Britain enters the war

AS USUAL, THE received wisdom cannot be trusted. The declaration of war on 4th August did not provoke in Britain a sudden explosion of patriotic fervour.

To judge from the popular press of the time there were points that week when the public mood hung in the balance. But within seven days a new and vengeful orthodoxy dominated the popular press and, after a fashion, that may have been true of the people of Britain.

On 4th August, the very day on which war was declared, the Daily Herald opposed the conflict. Famously its readership deserted it in droves, but not – quite – then and there. The following day, the Manchester Guardian, perhaps hedging its bets under a veneer of portentousness, expressed its hopes for peace – yet without issuing any explicit condemnation of the war itself. Indulging in the dangerous game of prophecy, it opined that, “In two or three months at the outside we shall probably know how it will end.” A later generation might smile at this fatuity: it was to be four years before the ultimate direction of the war was not in serious doubt.

The great rush to enlist and the enthusiasm of the crowds were real enough, but these should be understood as a noisy demonstration of excitement rather than one of martial ardour or of thoughtful political engagement. To an extent that is hard for us to envision, the lives of most Britons and Europeans in 1914 were desperately circumscribed, physically and socially. The prospect of war, now an incontestable fact, stimulated the population in those first days far more obviously than it unnerved them.

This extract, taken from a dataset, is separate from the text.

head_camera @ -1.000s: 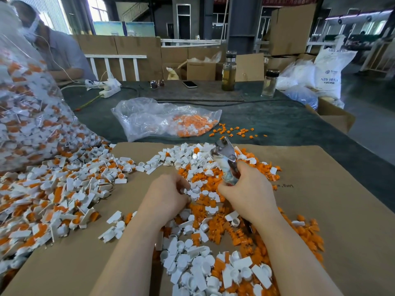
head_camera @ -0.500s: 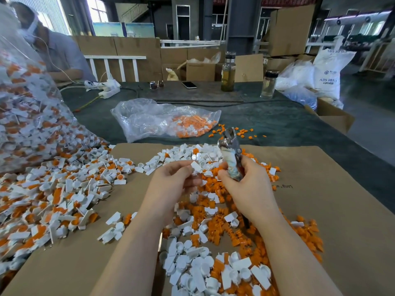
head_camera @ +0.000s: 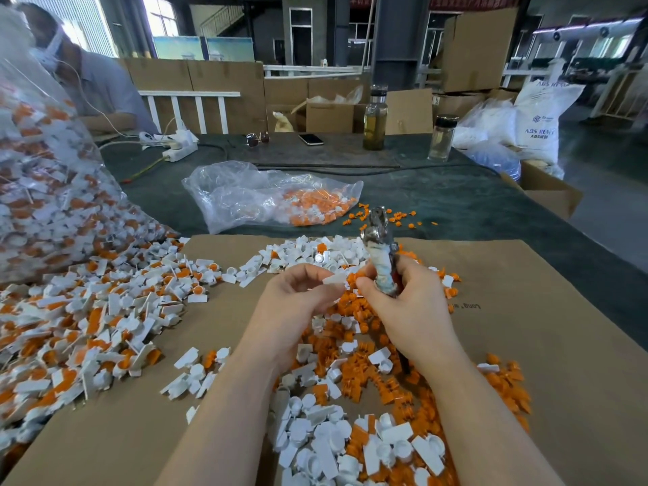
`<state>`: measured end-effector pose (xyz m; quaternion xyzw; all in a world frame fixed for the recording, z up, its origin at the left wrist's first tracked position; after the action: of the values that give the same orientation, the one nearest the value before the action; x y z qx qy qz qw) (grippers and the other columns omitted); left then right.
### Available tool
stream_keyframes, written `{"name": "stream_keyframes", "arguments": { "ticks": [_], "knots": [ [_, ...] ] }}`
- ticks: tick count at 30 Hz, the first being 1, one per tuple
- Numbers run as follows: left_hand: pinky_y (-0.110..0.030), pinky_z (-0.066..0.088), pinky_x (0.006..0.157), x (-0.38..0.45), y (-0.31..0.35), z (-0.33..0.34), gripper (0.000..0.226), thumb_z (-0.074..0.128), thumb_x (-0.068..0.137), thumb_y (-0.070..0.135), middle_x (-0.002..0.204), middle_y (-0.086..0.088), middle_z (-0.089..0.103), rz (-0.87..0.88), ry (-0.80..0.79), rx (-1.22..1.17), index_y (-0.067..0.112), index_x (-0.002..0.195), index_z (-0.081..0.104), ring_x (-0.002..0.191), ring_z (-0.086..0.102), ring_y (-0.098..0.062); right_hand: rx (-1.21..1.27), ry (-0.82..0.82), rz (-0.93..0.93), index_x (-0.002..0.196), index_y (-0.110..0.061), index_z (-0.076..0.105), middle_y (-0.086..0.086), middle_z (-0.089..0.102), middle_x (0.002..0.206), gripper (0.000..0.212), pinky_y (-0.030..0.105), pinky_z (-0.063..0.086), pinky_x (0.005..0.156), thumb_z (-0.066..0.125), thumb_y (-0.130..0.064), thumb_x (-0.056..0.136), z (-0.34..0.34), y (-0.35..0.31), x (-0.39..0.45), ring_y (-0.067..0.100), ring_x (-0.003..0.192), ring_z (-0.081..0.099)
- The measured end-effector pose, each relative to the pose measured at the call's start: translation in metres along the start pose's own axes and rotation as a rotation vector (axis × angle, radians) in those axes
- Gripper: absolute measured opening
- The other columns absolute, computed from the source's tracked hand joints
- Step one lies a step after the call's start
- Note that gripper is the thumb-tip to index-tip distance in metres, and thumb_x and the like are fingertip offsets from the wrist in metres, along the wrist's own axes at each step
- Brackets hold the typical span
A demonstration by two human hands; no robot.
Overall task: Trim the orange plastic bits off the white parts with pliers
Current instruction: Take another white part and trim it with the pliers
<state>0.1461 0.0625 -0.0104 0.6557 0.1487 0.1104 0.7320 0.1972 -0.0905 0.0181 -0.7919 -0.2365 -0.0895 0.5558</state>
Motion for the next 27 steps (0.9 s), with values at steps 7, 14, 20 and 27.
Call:
{"name": "stream_keyframes", "arguments": {
  "ticks": [7,14,20,27],
  "knots": [
    [-0.033,0.057,0.078,0.0,-0.0027,0.0066,0.017,0.075,0.081,0.001,0.08,-0.006,0.07,-0.024,0.046,-0.148,0.013,0.092,0.072,0.073,0.065,-0.019,0.025,-0.017,-0.004,0.091,-0.04,0.059,-0.025,0.063,0.085,0.026,-0.003,0.04,0.065,0.071,-0.017,0.086,0.0015,-0.0018,-0.0007,-0.019,0.087,0.056],
    [-0.039,0.057,0.087,0.0003,-0.0052,0.0027,0.019,0.079,0.076,-0.001,0.098,-0.021,0.073,-0.014,0.148,-0.189,0.01,0.087,0.068,0.093,0.071,-0.032,-0.047,0.031,-0.033,0.097,-0.029,0.064,-0.019,0.063,0.08,0.014,0.006,0.046,0.063,0.072,-0.027,0.085,0.002,0.0017,-0.0007,-0.009,0.081,0.06],
    [-0.03,0.058,0.074,-0.0037,-0.001,0.0037,0.02,0.083,0.075,0.01,0.084,-0.008,0.077,0.024,0.194,-0.173,0.008,0.092,0.072,0.081,0.075,-0.021,-0.131,0.082,-0.058,0.091,-0.037,0.058,-0.019,0.063,0.081,0.014,0.017,0.052,0.064,0.07,-0.036,0.084,0.0015,0.0006,-0.0018,-0.001,0.079,0.061],
    [-0.023,0.059,0.063,-0.0072,0.004,0.0081,0.01,0.081,0.077,0.003,0.075,-0.011,0.076,0.075,0.196,-0.161,0.009,0.08,0.073,0.075,0.076,-0.025,-0.171,0.121,-0.047,0.093,-0.035,0.058,-0.017,0.064,0.08,0.014,0.027,0.055,0.064,0.07,-0.036,0.085,-0.0002,0.0016,-0.0025,0.001,0.075,0.062]
  ]
}}
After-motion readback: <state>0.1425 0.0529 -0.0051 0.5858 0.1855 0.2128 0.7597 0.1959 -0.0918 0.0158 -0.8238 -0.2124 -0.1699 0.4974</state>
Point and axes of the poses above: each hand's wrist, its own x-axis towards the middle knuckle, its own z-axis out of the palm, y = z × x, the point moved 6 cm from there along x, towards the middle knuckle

In Britain as elsewhere, this excitability could be conveniently misconstrued as a national unanimity of purpose. This was something which had been in very short supply. In recent years the fragility of any social or political compact had been painfully demonstrated in battles over reform of the Lords, over female suffrage and over Home Rule. Now war, in addition to its terrible dangers, offered an anxious government a window of opportunity. In Britain, the King required an army and, for the tolerably young and fit males, adventure beckoned. The new Secretary of State for War, appointed two days after war began, was Earl Kitchener of Khartoum. A spectacularly unattractive figure for more squeamish later generations, he was glib and facile and untroubled by doubt. That, in addition to his bristling mustachios, chimed in perfectly with the new mood settling across the country.

The Cabinet perceived perfectly the public excitement but, with the possible exception of Churchill in the Admiralty, they did not share in it. They needed the public not merely to hang up bunting and to enlist, but to be persuaded into supporting a conflict in which the stakes could not have been higher and from which there existed no obvious or early exit strategy.

It is in the light of this great danger that the immensely dense narrative of the first week of war draws its especial significance. Generations of British schoolchildren were drilled into remembering the names of the Breslau and the Goeben, two battlecruisers whose firepower began now seriously to exercise the Admiralty, although few ever learned that the nation which suffered most grievously from their depredations was Algeria. On 10th August, the two ships arrived in the Dardanelles, in effect forcing the Ottoman Empire to declare itself for Germany and the Central Powers. Two days later, Britain and France declared war on Austria-Hungary. Closer to home, on 6th August, HMS Amphion had been sunk by mines off Yarmouth; 150 British lives were lost. The next day the British and Germans fought a brief, inconclusive, naval action in the West Indies.

That broadening canvas of war impinged itself less on the popular imagination than the dramatic events in and around Liège. The Germans besieged the town on 4th August, and two days later the first reports began to circulate in the British press about outrages perpetrated by the enemy upon its population. It is against that backdrop, perhaps, that one should interpret the fulminations of the Daily Mirror the next morning, demanding to know why the Poet Laureate Robert Bridges had not yet composed a poem to celebrate the onset of war. The very next morning, on 8th August, the Daily Express led with a screaming banner headline “The Mad Dog is held up at Liege”.

Less than a hundred hours since the formal outbreak of hostilities, a popular demotic was asserting itself from which all moral ambiguities had been purged. Is it fanciful to suppose it was one which the public found congenial, and in which the press and government tacitly colluded? Irrespective of how it had come about, Britain had found a voice by the end of the first week of the war.

British Recruiting Poster, 1914

British Recruiting Poster, 1914

On 11th August came a full page advertisement in the Daily Mirror: “Your King and Country Need You”, it read. That same day, the Daily Express declared “Every Woman Should do her Utmost to Induce Young Men to Answer The King’s Call”. Three days later the Church Times showed a remarkable absence of equivocation: “Without a single exception,” it declared, “it would appear Church and nation are convinced beyond a doubt that this is an appeal to the sword which they are forced, however reluctantly, from the highest motives to take up.”